While Rossiter acknowledges that scaling a business across multiple time zones and jurisdictions is far from straightforward and there are bumps ahead, his aim for the company is to continue to build something more akin to a professional services firm rather than a recruitment agency. 

“We’ve always said we operate more like a consultancy, a professional services firm, rather than your typical recruitment agency, which most people would have interacted with previously,” Rossiter said.

“Quite a number of our senior leaders in the business are ex-professionals, so they have trained to be qualified solicitors, tax professionals, or accounting professionals. There’s a depth of knowledge that we would typically have and impart onto the rest of our teams.” 

Recruitment can often, Rossiter says, be a career than people fall into but what Phoenix is trying to create is a team of informed individuals who often have a professional background in the sector they are working in. 

A different climate

“Dublin companies are less interested actually, in finding someone based in Dublin to be a software developer.”

While Phoenix has been experiencing growth in tandem with its clients, it is now facing a different economic outlook than the past four years.

“There may be a slowdown in general recruitment but from a technical perspective, for software engineering developers and such, that demand still remains pretty high,” he said.

“I think the general sentiment around the tech market is, you know, it’s been a crazy couple of years in terms of valuations and the amount of funding that was pumped into that space globally and that’s obviously cooled off now.

“One positive that I’ve certainly taken from a lot of conversations in the space recently is, there’s a lot of venture capital funds and private equity funds that are still well capitalised, ready to deploy and invest into good quality businesses. 

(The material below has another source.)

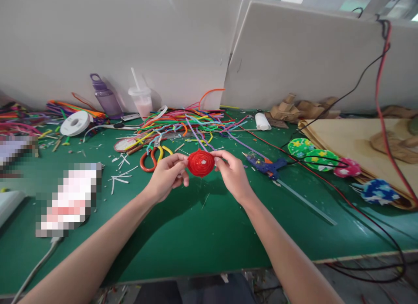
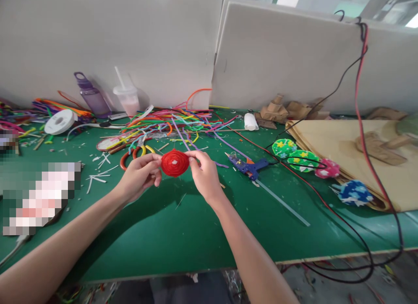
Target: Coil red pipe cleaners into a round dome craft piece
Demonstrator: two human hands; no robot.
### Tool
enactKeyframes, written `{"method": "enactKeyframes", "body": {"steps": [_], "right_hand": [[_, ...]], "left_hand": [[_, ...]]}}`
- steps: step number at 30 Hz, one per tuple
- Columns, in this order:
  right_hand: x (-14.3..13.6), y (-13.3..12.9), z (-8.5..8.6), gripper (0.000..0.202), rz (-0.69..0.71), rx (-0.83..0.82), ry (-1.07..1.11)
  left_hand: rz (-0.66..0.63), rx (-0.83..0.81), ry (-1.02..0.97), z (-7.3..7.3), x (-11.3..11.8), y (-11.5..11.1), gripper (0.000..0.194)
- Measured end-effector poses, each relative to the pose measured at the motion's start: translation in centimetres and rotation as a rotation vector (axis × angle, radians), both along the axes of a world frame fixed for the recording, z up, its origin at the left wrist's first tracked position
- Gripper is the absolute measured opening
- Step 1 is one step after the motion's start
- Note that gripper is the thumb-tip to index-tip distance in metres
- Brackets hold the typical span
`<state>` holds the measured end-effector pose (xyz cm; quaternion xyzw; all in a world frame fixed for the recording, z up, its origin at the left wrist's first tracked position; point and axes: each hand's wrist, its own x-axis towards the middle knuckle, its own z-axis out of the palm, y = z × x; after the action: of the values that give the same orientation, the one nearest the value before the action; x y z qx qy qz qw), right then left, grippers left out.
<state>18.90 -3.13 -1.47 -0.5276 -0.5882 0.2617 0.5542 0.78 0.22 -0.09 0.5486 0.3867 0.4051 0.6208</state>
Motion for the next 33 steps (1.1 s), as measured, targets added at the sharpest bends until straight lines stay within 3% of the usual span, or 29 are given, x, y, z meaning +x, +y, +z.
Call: {"method": "enactKeyframes", "body": {"steps": [5,11,25,33], "right_hand": [[0.3,-0.1,0.3,0.017,-0.157,0.045,0.164],[-0.1,0.0,0.5,0.024,0.181,-0.253,0.487],[0.0,-0.3,1.1,0.019,0.323,-0.344,0.557],[0.1,-0.2,1.0,0.019,0.301,-0.353,0.545]], "left_hand": [[0.075,-0.019,-0.137,-0.1,-0.2,0.3,0.02],[0.042,-0.029,-0.133,-0.3,-0.1,0.3,0.025],[0.012,-0.07,-0.13,-0.4,0.1,0.0,0.025],[0.008,-0.077,-0.18,-0.7,-0.1,0.2,0.022]]}}
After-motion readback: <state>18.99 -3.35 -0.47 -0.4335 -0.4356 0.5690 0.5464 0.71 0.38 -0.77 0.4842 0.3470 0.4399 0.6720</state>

“So I think for the next twelve to twenty-four months, you’ll still see investments, but it will probably be centred around businesses to have strong recurring revenue, quality products, and a good brand.”

Rossiter is still seeing a strong jobs market but notably and perhaps predictably, the demand for talent is less focused around certain locations now, as platforms such as Globalization Partners and Remote.com, have made it feasible for companies to employ and contract staff anywhere. 

“Dublin companies are less interested actually, in finding someone based in Dublin to be a software developer,” he said.

“We’re talking timezones with these companies now. So plus and minus three, four or five hours and still paying them quality salaries, regardless of where their location is.”

What that trend spells for workers in Ireland who are seeing jobs, which were once domestic and paid at competitive rates, now going to workers living in cheaper economies, is a developing conversation.

Rossiter doesn’t believe this spells an end for the slew of well-paid developer jobs in Ireland and other financial and tech hubs, but a raising of the bar. 

“I think you will potentially have a levelling out of salaries, and be more focused around skill sets, rather than geographical locations.”

For jobseekers, Rossiter sees an end to the heady times of people moving between companies gathering stock options and being enticed in by get-rich-quick opportunities, instead he believes there will be a greater focus on the underlying performance of the business for potential recruits and to that end it may be harder for early-stage start-ups to find talent that is willing to back them. 

“I think from an employee perspective, it’s a holistic view on what the overall package looks like, and what the culture feels like. I would always have a concern if the amount of share options is the first questions from an employee perspective, when they are joining a business,” Rossiter said.